I needed to repair a crack in a chimney and wanted the color of the new mortar to match that of the existing mortar. I had heard about using acid concrete stain for this purpose, so I called the local paint store. They could mix only gallons. I started researching the idea of making my own concrete stain and found this web page on the topic: finishing.com/242/29.shtml.
From some of the conversations on the web page, I gathered that I could put two parts muriatic acid (a common cleaner for concrete and mortar) into eight parts water to make a solution for concrete-coloring pigments. Wearing rubber gloves and eye goggles, I used a glue syringe to inject 4 cc of acid into 16 cc of water. (Always add acid to water to avoid splashing acid.) After that, I just needed some pigment.

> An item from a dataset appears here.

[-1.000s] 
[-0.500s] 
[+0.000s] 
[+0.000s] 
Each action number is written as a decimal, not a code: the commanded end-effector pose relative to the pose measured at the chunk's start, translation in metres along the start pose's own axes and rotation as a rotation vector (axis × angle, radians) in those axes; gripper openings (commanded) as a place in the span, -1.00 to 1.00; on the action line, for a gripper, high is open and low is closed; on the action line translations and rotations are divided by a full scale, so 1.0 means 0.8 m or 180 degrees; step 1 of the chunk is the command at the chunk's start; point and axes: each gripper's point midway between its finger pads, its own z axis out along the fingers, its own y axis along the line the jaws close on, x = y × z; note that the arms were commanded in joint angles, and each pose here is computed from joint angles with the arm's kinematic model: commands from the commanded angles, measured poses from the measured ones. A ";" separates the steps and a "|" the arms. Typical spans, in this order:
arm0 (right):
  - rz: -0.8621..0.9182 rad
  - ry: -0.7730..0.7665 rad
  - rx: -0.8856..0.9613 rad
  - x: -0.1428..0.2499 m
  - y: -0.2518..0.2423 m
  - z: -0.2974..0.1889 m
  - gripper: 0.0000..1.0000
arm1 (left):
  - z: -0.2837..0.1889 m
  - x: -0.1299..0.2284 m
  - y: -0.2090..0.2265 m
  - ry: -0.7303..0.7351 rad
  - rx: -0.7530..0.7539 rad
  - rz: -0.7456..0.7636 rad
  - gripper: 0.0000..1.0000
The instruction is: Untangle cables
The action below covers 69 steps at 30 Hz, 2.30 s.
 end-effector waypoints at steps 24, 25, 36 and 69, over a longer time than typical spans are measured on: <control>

Years ago, I read a tip in Fine Homebuilding about Mixol universal tints. I bought the basic kit, which comes with a color chart showing the different hues that can be produced with the 10 concentrated pigments. The lightest shade of #23 looked exactly like what I wanted, so I put about four drops of color #23 into my 20 cc of acid/water mix and tried it on concrete in my shop. It was a little too light, but about six drops more gave me the color I needed.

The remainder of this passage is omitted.